*Your objective*:
Extract only the lines running from the top of the entries to the line that holds "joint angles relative". Include that line and omit the pictures.
[Start of Attachment]
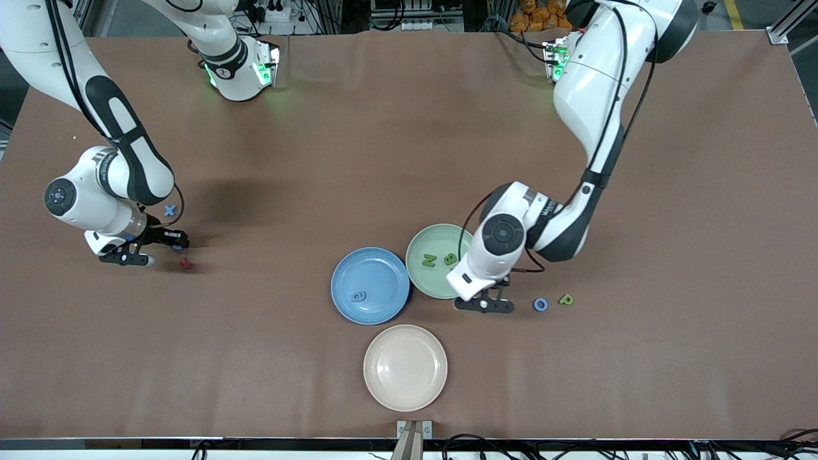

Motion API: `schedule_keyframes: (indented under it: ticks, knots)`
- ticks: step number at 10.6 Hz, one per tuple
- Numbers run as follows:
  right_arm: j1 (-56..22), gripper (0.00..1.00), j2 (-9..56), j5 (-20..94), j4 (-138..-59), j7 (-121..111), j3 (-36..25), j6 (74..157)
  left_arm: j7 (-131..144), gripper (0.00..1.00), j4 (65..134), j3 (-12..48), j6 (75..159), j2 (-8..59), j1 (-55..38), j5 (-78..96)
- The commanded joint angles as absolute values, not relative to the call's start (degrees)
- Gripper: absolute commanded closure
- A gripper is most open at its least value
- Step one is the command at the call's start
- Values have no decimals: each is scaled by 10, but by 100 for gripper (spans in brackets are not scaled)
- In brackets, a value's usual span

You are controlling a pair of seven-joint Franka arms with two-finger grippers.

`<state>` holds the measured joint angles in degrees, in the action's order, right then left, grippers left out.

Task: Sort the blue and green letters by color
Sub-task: 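Place the green u on the green plate while the right gripper grasps E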

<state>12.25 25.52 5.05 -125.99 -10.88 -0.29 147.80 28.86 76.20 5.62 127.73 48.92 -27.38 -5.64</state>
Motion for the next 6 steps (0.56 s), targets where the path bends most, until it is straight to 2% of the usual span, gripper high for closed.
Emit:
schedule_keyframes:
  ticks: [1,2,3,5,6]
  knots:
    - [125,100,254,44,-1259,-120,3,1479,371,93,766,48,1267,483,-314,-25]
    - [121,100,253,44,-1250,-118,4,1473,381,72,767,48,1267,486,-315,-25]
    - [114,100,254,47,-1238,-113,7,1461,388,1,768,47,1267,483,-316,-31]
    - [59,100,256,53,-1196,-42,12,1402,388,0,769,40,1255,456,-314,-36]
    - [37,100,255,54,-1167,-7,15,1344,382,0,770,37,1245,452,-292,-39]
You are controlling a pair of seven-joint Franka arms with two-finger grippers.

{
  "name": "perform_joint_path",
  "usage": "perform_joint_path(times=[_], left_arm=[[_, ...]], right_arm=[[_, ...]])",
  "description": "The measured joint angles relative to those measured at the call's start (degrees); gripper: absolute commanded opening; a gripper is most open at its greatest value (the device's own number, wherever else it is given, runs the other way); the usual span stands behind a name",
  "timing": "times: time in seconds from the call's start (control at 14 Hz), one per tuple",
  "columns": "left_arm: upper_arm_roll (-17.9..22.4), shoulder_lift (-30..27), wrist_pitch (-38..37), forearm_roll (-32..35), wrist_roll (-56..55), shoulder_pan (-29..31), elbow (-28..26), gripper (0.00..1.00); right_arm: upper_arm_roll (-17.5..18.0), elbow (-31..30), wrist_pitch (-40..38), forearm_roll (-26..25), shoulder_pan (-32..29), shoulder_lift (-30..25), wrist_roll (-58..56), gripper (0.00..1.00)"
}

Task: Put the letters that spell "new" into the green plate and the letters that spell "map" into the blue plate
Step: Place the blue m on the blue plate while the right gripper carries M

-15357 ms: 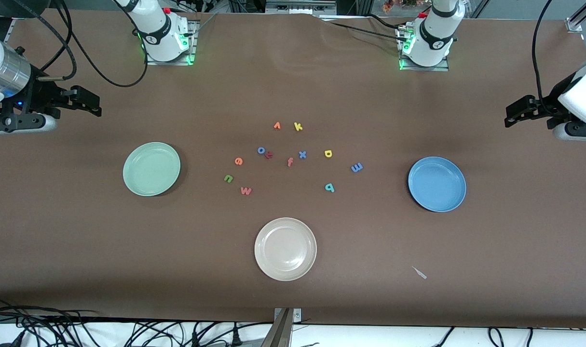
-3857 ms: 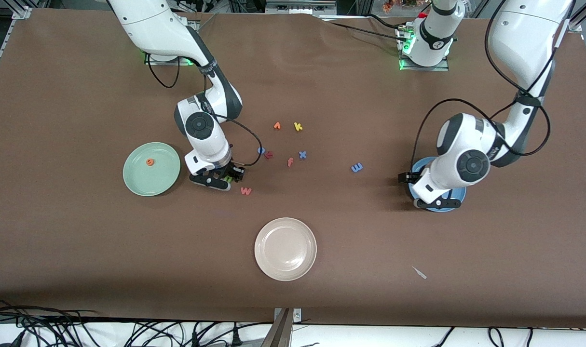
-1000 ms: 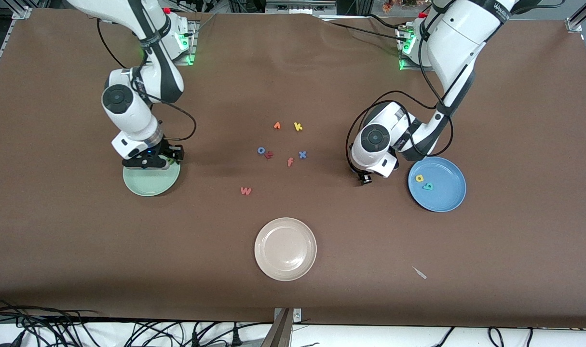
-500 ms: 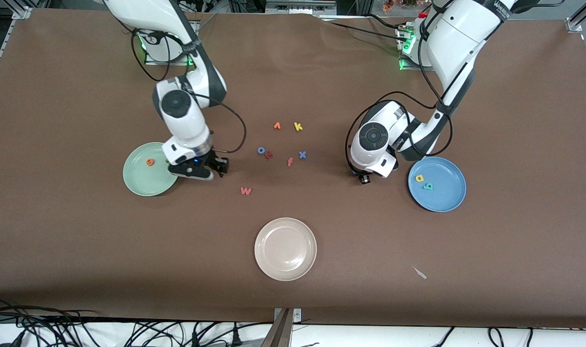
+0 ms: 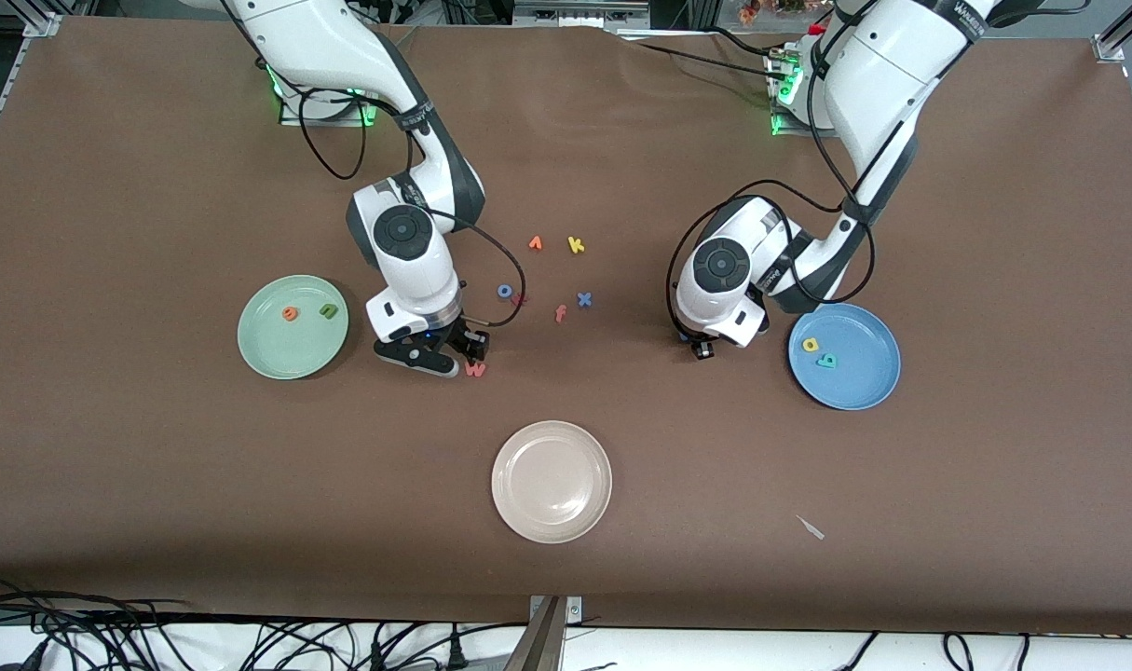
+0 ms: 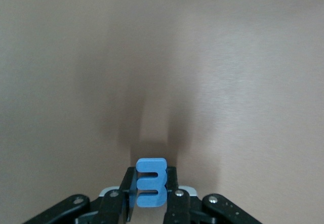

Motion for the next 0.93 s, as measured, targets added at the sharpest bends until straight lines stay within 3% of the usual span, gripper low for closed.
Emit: perform_joint_path(times=[0.64, 0.93], left_arm=[[0.4, 0.0, -19.2, -0.2, 38.1, 5.4, 8.2, 0.0], [0.5, -0.1, -23.1, -0.2, 57.4, 10.6, 9.1, 0.0]], right_arm=[[1.6, 3.7, 0.0, 0.0, 0.1, 4.8, 4.5, 0.75], [1.8, 4.5, 0.1, 0.0, 0.2, 6.1, 4.7, 0.75]])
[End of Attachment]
*The answer*:
Motion API: `schedule_keyframes: (indented under it: ticks, knots)`
- ticks: step number at 10.6 Hz, one per tuple
- Numbers run as follows:
  right_arm: j1 (-56..22), gripper (0.00..1.00), j2 (-9..56), j5 (-20..94), j4 (-138..-59), j7 (-121..111), j3 (-36..25), j6 (74..157)
  left_arm: j7 (-131..144), gripper (0.00..1.00), j4 (65..134), j3 (-12..48), j6 (75..159), j2 (-8..59), j1 (-55..38), j5 (-78..96)
- The commanded joint angles as absolute values, not relative to the call's start (degrees)
- Gripper: absolute commanded closure
- A gripper is most open at its least value
- Step one is the command at the call's start
- Values have no decimals: each is scaled by 10, but by 100 for gripper (spans in brackets are not scaled)
- In brackets, a value's usual span

You are controlling a pair of seven-joint Franka arms with two-finger grippers.

`<state>` holds the measured joint angles in degrees, in the action's order, right then left, grippers left out.

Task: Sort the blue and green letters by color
Sub-task: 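Place the green u on the green plate while the right gripper grasps E
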
<state>12.25 25.52 5.05 -125.99 -10.88 -0.29 147.80 28.86 76.20 5.62 127.73 48.92 -27.38 -5.64</state>
Motion for the next 6 steps (0.56 s), targets where the path bends most, until it is straight to 2% of the usual span, gripper high for closed.
Emit:
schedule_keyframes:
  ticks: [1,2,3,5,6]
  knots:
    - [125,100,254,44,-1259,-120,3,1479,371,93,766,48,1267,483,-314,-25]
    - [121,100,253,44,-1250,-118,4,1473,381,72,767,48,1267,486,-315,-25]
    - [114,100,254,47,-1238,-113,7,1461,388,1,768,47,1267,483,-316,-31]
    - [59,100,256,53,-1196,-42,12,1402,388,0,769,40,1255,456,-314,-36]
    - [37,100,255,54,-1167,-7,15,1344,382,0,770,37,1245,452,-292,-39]
You are controlling a pair of seven-joint Franka arms with two-finger grippers.

{
  "name": "perform_joint_path",
  "usage": "perform_joint_path(times=[_], left_arm=[[_, ...]], right_arm=[[_, ...]])",
  "description": "The measured joint angles relative to those measured at the call's start (degrees); gripper: absolute commanded opening; a gripper is most open at its greatest value (the device's own number, wherever else it is given, runs the other way); the usual span stands behind a name",

This answer requires no additional content.